Éva John et Romy Straßenburg se sont rencontrées au quartier Latin à Paris, en 2006, lors du Festival du cinéma allemand, sous l’ombre tutélaire de
l’Office franco-allemand pour la jeunesse (OFAJ). Éva venait de finir ses études de journalisme alors que Romy était encore étudiante. Elles évoquent des projets en commun. Et, en 2007, elles réalisent Génerations 80, qui a obtenu le
prix du journalisme franco-allemand... Depuis, elles aiment travailler en tandem même quand Éva part pour la Corée du Sud… C’est notre rencontre franco-allemande de l’année.
Éva, quant à l’expression plus politique relations franco-allemandes, que recouvre-t-elle pour vous ?
Parfois, c’est vrai, Romy et moi nous demandons ce que signifie en fait « le franco-allemand ». Quarante-sept ans après le traité de l’Élysée, ce monde peut paraitre abstrait, institutionnel. Mais il ne faut pas oublier que cette amitié franco-allemande ne va pas de soi. Il suffit de regarder ailleurs dans le monde pour se rendre compte à quel point ce type de réconciliation historique est rare. Un seul exemple que je vis aujourd’hui : entre la Corée et le Japon, les tensions sont encore très vives, soixante-cinq ans après la fin de l’occupation japonaise. Même chez les tout jeunes enfants coréens, la rancœur est très palpable. Même si le projet a été évoqué, les Coréens et les Japonais sont très loin de pouvoir rédiger
un manuel d’histoire commun, comme l’ont réussi la France et l’Allemagne.
Romy, depuis Paris, quels sont les événements marquants qui ont dominé les relations franco-allemandes en 2009 ?
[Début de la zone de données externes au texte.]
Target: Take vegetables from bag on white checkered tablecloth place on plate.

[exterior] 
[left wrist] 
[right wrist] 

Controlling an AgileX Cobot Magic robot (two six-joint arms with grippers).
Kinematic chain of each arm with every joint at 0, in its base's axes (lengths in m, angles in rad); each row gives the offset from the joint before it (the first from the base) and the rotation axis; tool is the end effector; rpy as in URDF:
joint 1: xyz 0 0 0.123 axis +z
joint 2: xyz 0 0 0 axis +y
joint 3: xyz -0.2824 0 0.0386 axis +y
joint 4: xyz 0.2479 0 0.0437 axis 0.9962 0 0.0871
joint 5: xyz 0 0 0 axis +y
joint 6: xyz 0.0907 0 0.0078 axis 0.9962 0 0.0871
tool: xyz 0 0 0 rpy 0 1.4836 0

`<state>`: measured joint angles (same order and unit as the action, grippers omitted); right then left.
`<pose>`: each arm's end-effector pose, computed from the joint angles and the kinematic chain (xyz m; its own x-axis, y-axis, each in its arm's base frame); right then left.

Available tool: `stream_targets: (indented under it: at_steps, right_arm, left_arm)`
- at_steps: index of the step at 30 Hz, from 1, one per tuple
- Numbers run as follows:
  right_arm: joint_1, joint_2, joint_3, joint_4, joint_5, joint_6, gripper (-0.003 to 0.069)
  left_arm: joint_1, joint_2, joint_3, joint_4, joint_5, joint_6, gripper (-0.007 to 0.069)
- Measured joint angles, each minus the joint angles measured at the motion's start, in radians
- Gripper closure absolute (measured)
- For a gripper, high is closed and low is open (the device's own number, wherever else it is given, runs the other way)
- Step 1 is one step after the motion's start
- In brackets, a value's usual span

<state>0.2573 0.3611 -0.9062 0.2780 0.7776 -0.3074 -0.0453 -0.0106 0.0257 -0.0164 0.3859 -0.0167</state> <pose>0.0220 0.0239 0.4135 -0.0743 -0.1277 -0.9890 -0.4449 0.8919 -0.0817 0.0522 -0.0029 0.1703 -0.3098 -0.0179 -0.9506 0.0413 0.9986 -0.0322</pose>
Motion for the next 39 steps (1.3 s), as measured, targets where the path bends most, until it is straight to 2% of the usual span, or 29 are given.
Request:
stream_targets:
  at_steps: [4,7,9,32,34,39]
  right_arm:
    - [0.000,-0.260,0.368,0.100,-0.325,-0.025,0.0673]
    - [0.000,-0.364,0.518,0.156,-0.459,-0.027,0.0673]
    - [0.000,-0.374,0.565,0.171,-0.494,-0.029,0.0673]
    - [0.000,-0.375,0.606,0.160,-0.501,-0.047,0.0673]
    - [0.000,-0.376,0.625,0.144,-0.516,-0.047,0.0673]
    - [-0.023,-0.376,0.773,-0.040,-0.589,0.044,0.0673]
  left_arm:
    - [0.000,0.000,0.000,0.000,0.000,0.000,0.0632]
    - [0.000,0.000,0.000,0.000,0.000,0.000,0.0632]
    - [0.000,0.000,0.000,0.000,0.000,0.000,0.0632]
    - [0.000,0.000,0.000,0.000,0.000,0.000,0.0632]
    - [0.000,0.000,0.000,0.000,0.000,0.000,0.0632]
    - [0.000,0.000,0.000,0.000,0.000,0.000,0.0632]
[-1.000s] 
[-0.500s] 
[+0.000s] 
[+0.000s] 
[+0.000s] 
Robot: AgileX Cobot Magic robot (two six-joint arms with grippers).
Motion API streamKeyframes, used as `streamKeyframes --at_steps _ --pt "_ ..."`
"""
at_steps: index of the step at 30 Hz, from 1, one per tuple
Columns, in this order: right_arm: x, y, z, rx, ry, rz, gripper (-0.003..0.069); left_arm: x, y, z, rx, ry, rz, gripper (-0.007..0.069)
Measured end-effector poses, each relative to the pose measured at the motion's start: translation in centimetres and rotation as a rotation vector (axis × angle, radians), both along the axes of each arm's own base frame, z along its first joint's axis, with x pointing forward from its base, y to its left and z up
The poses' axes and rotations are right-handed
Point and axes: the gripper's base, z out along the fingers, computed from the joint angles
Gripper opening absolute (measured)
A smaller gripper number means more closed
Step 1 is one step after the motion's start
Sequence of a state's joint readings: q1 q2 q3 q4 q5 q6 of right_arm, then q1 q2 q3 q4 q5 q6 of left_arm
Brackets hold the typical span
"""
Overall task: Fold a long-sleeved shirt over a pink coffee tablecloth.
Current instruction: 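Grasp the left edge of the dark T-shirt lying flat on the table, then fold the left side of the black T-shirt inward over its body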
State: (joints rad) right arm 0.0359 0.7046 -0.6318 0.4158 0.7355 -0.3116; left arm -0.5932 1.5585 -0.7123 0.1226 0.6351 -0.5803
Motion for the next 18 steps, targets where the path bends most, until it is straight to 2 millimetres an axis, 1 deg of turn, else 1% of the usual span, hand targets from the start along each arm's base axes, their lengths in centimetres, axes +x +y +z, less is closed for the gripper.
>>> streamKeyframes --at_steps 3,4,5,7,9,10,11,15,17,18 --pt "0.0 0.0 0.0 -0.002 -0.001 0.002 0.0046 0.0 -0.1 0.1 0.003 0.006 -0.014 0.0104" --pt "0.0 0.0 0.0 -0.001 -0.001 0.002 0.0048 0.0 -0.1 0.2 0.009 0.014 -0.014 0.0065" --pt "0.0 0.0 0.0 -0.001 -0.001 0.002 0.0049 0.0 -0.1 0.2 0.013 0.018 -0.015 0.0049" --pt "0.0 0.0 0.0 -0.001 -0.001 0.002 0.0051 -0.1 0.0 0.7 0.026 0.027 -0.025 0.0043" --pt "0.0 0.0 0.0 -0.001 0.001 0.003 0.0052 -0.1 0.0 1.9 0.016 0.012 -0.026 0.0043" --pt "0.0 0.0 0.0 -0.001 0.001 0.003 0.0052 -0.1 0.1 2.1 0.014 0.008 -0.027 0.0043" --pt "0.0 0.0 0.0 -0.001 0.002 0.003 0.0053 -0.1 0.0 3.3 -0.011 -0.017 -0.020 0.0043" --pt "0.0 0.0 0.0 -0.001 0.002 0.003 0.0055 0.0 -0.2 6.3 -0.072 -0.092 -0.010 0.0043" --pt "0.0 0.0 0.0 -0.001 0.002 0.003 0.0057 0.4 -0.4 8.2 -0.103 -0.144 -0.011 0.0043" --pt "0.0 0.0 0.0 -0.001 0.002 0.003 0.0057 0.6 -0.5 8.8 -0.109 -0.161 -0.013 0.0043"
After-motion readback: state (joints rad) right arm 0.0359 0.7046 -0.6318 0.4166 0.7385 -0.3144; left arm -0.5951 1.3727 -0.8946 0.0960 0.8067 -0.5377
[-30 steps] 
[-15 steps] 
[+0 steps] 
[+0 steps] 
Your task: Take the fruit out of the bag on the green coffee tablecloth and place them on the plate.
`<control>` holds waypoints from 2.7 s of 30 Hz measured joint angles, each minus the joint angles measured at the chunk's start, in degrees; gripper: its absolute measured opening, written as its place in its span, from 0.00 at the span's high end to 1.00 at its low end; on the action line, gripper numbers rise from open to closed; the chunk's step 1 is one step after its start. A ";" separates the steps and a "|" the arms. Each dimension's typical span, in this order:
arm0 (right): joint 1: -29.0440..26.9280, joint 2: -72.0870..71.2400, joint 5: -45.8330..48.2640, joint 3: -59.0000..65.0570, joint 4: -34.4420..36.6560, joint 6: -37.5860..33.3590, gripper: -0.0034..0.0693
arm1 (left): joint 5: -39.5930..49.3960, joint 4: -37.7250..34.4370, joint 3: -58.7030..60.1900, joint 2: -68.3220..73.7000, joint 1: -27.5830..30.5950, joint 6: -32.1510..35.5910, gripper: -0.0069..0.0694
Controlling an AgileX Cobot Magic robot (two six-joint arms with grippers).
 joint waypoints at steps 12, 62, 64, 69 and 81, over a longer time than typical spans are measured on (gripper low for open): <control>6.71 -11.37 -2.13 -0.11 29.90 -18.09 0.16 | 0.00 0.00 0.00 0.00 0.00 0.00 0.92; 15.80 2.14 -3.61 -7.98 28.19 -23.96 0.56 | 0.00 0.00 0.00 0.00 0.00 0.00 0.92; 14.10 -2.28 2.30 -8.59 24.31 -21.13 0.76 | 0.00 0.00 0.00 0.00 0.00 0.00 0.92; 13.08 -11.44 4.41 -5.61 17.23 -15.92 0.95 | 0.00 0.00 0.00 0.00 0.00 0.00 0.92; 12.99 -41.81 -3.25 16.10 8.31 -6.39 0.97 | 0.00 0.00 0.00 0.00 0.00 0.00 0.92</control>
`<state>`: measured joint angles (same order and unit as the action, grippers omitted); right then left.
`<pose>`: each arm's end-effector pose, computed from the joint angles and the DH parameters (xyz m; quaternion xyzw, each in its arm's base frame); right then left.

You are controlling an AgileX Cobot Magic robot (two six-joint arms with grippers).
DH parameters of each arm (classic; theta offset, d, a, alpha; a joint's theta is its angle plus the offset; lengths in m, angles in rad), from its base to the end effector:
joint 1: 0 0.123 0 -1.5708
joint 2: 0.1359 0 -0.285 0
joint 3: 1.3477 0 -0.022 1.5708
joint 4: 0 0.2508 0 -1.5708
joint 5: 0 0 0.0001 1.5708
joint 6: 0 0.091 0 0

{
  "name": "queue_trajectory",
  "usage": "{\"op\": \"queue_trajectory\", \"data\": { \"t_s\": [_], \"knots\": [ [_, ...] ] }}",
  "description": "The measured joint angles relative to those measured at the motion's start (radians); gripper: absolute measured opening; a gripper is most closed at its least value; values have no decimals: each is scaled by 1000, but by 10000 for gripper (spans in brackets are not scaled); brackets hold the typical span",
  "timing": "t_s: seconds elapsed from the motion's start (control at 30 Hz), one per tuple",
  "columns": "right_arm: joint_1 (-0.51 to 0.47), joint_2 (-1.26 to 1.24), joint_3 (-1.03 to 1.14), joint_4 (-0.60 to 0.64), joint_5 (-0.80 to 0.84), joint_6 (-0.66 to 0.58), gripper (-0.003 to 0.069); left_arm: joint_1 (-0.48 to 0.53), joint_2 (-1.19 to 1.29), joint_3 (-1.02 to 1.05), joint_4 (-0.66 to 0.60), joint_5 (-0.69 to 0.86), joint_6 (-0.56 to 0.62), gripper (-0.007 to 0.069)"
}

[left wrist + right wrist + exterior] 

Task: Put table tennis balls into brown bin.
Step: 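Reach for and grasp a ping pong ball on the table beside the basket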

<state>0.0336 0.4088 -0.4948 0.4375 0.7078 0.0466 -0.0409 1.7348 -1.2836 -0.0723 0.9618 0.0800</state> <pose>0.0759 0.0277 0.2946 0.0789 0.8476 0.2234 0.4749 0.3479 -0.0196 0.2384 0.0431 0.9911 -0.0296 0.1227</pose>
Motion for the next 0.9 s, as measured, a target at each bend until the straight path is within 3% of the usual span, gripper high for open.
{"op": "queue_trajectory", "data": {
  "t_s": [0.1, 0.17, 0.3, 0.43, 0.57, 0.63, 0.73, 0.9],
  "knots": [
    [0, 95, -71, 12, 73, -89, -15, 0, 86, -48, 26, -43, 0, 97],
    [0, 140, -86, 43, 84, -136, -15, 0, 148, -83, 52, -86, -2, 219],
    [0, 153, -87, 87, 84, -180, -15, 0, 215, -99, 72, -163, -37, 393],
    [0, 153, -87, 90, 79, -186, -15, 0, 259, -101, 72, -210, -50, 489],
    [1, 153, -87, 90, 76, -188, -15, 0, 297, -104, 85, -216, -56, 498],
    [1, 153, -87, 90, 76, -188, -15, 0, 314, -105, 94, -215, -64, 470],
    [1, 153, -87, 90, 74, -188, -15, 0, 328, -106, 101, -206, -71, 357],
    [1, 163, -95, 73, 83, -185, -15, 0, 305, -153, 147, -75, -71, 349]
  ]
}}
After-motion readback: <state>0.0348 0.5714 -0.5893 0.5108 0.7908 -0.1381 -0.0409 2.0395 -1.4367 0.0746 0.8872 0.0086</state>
L’année 2009 a été assez riche pour le franco-allemand. Quelle chance pour les correspondants ! La crise financière nous a rappelé que nos dirigeants ont une grande responsabilité pour le bon fonctionnement de toute l’UE. Honnêtement, au début, je n’ai pas eu l’impression qu’ils en étaient conscients. Mais, au cours de l’année, la coopération s’est améliorée. La France et l’Allemagne se sont montrées assez proches à Strasbourg et à Copenhague. Même si les tentatives communes n’étaient pas toujours couronnées de succès, nous avons assisté à des gestes importants. Personnellement, j’étais très émue de voir
un chef de gouvernement allemand sous l’Arc de Triomphe le 11-Novembre. Fêter la victoire sur l’Allemagne en 1918, m’a toujours donné le sentiment que le jour de la réconciliation entière était encore loin. L’invitation d’Angela Merkel par Nicolas Sarkozy a été un de ces gestes importants et je pense que les gens présents ce jour-là, ont senti que l’amitié franco-allemande existe vraiment. Les marionnettes françaises se baladant à Berlin pour le 9 novembre, jour anniversaire des vingt ans de la chute du Mur ont été un autre geste, culturel cette fois. Moi,
je suis passée ce soir-là sur la place de la Concorde, heureuse de voir beaucoup de Français célébrer l’événement.